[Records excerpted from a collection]
◆ ◆ ◆ ◆ ◆
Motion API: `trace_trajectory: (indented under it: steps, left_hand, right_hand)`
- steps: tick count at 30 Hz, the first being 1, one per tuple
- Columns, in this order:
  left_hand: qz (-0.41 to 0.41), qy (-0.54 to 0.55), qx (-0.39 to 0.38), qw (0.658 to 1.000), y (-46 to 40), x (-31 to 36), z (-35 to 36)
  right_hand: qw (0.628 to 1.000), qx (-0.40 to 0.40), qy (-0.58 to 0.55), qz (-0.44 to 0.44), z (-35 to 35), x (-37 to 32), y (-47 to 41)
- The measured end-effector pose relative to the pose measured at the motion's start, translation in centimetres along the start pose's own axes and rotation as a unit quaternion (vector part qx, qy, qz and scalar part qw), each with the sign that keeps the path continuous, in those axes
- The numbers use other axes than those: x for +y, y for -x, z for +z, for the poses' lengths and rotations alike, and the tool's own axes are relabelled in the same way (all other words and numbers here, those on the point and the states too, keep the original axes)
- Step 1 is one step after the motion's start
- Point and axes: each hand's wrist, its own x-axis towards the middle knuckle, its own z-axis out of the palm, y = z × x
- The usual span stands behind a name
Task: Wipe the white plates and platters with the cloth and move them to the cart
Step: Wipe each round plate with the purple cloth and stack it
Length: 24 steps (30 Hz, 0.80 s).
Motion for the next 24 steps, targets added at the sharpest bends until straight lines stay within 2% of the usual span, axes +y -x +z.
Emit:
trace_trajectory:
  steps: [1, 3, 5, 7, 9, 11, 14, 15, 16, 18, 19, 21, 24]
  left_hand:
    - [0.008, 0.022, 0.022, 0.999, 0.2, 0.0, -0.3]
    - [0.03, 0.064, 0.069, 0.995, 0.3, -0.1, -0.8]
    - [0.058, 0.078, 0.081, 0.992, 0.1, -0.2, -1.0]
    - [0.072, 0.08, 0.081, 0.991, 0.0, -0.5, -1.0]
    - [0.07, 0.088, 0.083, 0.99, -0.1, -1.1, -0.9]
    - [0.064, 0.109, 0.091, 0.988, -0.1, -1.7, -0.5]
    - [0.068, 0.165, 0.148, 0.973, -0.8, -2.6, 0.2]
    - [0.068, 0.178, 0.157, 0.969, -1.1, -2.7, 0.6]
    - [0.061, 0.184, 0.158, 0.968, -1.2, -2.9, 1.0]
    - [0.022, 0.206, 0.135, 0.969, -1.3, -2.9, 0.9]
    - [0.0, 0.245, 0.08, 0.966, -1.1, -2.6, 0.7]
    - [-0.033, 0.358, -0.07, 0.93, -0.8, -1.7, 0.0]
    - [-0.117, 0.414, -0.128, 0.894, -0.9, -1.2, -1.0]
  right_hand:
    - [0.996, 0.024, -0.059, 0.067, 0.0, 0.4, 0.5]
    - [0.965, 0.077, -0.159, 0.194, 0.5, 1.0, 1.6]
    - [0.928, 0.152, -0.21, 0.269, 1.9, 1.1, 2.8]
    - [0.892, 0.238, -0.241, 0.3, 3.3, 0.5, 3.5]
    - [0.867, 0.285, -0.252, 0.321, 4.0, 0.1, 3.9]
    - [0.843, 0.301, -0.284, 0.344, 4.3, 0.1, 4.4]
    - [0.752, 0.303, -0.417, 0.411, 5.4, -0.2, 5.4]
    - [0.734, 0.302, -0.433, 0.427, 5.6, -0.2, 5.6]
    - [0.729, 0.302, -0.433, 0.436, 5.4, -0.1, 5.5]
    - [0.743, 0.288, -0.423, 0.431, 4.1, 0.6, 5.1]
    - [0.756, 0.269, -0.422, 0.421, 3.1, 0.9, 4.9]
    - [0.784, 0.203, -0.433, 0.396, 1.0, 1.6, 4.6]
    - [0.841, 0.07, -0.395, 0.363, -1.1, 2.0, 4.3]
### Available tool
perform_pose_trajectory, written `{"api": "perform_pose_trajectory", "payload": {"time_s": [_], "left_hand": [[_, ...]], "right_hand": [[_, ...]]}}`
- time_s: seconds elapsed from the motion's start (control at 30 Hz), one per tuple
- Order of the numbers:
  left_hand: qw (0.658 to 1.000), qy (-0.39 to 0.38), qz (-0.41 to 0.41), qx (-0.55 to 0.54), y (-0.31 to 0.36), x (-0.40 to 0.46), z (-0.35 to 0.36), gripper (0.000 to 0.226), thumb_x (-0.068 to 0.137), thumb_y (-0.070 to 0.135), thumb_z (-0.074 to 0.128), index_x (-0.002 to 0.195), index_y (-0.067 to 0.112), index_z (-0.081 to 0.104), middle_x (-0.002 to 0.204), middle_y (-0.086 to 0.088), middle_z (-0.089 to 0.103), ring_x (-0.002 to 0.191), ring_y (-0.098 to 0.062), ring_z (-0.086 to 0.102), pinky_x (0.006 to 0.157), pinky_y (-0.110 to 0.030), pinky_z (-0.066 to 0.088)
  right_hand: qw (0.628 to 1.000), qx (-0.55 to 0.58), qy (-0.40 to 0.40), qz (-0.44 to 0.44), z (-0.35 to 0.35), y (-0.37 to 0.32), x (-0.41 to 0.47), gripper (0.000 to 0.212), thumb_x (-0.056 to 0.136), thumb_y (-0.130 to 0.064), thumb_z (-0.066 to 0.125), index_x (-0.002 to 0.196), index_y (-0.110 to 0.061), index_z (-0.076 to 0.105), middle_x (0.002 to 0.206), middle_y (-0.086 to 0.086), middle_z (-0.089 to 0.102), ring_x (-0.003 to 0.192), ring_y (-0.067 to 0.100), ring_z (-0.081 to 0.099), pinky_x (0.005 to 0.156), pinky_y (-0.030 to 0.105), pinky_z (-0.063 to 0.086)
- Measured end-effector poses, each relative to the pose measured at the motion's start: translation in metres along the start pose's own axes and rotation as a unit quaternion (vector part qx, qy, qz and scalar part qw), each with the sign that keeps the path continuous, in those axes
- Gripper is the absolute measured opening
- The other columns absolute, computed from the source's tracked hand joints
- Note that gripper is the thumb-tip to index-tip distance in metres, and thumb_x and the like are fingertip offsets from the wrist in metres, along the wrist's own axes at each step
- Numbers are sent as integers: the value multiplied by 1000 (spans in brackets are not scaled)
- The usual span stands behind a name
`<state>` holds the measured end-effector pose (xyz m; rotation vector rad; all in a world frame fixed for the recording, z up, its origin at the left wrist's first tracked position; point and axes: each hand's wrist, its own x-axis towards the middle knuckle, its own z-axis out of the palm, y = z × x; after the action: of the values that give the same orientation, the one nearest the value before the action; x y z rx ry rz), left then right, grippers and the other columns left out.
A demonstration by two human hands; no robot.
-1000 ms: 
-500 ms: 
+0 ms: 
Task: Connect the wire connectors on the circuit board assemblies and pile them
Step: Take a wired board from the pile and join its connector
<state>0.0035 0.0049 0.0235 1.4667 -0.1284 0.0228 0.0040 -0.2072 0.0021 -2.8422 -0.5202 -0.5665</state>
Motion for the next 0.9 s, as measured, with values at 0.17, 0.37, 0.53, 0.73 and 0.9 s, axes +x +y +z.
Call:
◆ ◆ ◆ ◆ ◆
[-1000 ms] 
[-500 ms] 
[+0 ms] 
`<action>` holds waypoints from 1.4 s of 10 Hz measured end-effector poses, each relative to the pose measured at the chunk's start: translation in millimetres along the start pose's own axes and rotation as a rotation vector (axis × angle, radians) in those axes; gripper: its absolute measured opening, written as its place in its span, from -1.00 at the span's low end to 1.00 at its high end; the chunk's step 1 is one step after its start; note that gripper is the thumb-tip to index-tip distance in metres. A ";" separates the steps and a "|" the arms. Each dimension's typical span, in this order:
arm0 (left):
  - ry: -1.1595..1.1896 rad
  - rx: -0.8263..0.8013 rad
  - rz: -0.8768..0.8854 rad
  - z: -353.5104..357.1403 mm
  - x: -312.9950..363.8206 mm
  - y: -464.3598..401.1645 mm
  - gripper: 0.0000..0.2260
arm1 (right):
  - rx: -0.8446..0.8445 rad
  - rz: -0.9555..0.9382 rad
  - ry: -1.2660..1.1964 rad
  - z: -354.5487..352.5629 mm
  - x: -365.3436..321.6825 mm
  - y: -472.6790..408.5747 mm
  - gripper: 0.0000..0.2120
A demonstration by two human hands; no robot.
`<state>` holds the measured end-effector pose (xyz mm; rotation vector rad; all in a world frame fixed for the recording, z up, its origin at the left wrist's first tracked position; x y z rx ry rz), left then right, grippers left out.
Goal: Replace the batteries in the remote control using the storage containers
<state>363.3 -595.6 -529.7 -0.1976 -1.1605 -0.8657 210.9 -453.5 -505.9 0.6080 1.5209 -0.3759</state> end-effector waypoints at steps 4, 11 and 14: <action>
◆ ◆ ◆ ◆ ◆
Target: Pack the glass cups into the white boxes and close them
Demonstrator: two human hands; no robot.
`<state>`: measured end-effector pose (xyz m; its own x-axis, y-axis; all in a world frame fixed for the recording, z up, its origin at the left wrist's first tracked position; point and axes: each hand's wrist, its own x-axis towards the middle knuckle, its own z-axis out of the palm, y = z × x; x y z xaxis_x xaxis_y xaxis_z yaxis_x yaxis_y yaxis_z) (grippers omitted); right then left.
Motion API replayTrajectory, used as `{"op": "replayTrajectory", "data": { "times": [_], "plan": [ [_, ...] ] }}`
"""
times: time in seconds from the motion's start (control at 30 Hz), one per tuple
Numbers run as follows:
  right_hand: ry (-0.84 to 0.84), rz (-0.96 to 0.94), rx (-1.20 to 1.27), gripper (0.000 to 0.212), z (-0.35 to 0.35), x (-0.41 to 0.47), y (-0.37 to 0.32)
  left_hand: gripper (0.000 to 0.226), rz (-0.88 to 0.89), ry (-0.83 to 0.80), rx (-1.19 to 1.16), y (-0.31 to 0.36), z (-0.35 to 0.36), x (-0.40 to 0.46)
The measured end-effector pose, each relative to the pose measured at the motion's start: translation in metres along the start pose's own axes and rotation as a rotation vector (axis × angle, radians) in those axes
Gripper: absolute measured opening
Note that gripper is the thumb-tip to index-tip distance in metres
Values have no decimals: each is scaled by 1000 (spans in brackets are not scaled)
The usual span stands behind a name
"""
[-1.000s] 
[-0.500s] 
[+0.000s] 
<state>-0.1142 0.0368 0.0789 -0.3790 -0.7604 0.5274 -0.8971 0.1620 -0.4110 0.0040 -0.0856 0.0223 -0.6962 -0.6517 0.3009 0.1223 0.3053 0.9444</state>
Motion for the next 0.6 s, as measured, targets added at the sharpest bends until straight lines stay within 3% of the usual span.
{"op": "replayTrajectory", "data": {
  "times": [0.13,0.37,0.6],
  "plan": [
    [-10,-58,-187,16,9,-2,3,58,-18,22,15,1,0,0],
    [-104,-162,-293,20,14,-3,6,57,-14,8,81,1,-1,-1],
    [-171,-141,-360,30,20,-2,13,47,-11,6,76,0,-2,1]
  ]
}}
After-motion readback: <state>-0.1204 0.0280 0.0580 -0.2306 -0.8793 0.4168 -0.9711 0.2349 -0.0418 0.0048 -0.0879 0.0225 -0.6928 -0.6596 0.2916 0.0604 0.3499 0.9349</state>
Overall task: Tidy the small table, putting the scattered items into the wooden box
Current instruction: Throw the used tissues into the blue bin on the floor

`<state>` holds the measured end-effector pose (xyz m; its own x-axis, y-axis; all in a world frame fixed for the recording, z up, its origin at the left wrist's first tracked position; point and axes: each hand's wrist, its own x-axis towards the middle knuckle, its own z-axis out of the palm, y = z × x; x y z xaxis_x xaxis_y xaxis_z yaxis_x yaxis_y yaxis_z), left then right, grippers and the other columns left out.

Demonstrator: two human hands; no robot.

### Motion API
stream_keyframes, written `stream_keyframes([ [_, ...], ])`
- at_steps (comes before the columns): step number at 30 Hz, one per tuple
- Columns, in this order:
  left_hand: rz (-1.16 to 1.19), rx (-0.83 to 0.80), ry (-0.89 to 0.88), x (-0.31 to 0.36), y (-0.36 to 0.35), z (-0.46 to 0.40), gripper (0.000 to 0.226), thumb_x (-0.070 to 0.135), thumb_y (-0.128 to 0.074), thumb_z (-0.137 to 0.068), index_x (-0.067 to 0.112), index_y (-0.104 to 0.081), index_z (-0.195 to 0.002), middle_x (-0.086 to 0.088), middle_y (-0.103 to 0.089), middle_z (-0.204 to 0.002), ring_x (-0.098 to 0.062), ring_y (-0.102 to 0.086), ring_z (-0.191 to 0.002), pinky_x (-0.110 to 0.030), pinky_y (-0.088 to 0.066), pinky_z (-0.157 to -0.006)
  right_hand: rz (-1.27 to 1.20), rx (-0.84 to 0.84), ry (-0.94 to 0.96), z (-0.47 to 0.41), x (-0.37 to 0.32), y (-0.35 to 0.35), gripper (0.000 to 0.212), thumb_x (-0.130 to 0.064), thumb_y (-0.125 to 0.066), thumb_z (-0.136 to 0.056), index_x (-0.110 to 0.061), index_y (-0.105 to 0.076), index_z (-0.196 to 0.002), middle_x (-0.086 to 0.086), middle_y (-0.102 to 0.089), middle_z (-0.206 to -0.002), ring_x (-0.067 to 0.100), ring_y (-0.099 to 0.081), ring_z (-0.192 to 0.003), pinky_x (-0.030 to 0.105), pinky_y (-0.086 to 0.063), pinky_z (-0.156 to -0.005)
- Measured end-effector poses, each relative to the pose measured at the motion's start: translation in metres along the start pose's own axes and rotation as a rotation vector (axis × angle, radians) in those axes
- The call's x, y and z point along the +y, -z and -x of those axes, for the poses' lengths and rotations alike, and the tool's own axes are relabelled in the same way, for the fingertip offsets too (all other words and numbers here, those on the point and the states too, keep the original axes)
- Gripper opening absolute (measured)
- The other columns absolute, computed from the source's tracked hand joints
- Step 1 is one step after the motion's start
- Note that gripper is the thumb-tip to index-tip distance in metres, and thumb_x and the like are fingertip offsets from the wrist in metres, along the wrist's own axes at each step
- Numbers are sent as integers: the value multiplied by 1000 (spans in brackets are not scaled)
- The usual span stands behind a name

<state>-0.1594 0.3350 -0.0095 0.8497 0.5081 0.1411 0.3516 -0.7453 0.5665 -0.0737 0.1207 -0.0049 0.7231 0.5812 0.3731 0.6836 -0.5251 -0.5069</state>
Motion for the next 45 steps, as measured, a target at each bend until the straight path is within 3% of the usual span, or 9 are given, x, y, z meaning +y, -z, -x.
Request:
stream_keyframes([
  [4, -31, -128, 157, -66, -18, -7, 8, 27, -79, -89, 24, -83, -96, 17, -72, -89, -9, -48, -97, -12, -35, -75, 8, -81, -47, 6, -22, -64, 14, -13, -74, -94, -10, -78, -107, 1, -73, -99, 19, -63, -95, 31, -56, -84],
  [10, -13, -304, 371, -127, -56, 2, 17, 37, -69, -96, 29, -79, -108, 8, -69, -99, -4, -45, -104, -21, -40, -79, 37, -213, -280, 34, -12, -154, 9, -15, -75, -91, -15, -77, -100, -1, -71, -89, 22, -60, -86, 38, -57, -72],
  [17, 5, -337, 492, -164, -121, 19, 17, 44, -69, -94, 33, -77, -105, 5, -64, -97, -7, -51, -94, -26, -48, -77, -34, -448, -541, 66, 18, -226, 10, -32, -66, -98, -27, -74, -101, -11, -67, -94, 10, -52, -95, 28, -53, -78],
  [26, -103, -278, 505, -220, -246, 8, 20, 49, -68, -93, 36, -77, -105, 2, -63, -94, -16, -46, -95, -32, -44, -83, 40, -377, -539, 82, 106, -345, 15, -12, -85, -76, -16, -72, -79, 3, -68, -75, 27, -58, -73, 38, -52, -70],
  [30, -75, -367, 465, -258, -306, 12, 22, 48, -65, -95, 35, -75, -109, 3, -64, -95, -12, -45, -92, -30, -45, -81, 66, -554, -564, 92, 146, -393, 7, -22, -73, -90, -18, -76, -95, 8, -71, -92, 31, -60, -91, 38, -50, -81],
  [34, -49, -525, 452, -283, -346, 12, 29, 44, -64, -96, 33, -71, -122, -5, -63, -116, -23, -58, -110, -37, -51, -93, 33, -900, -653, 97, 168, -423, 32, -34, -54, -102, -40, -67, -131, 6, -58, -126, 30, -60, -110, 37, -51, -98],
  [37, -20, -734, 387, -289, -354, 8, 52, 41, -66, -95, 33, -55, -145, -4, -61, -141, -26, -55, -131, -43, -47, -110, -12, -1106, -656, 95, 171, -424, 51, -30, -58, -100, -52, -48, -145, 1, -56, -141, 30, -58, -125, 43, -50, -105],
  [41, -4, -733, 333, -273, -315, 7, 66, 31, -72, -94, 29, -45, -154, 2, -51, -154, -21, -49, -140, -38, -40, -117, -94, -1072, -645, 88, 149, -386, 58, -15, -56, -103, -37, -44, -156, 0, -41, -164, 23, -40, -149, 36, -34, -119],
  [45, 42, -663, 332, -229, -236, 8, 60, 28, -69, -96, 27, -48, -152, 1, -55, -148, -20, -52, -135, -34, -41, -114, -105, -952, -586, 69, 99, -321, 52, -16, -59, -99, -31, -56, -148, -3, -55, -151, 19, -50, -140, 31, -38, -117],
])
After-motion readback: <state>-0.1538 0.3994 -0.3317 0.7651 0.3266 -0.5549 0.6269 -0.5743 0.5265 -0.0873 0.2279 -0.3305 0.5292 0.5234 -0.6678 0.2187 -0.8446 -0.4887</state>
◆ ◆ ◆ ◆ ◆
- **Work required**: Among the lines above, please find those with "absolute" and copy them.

- **Exercise response**:
- Gripper is the absolute measured opening
- The other columns absolute, computed from the source's tracked hand joints
`<action>` holds waypoints from 1.4 s of 10 Hz measured end-effector poses, each relative to the pose measured at the chunk's start: translation in millimetres along the start pose's own axes and rotation as a rotation vector (axis × angle, radians) in those axes; gripper: its absolute measured opening, written as its place in its span, from -1.00 at the span's low end to 1.00 at its high end; the chunk's step 1 is one step after its start; note that gripper is the thumb-tip to index-tip distance in metres. A ";" separates the steps and a "|" the arms. Each dimension's typical span, in this order:
Gripper: absolute measured opening
- Gripper opening absolute (measured)
- The other columns absolute, computed from the source's tracked hand joints

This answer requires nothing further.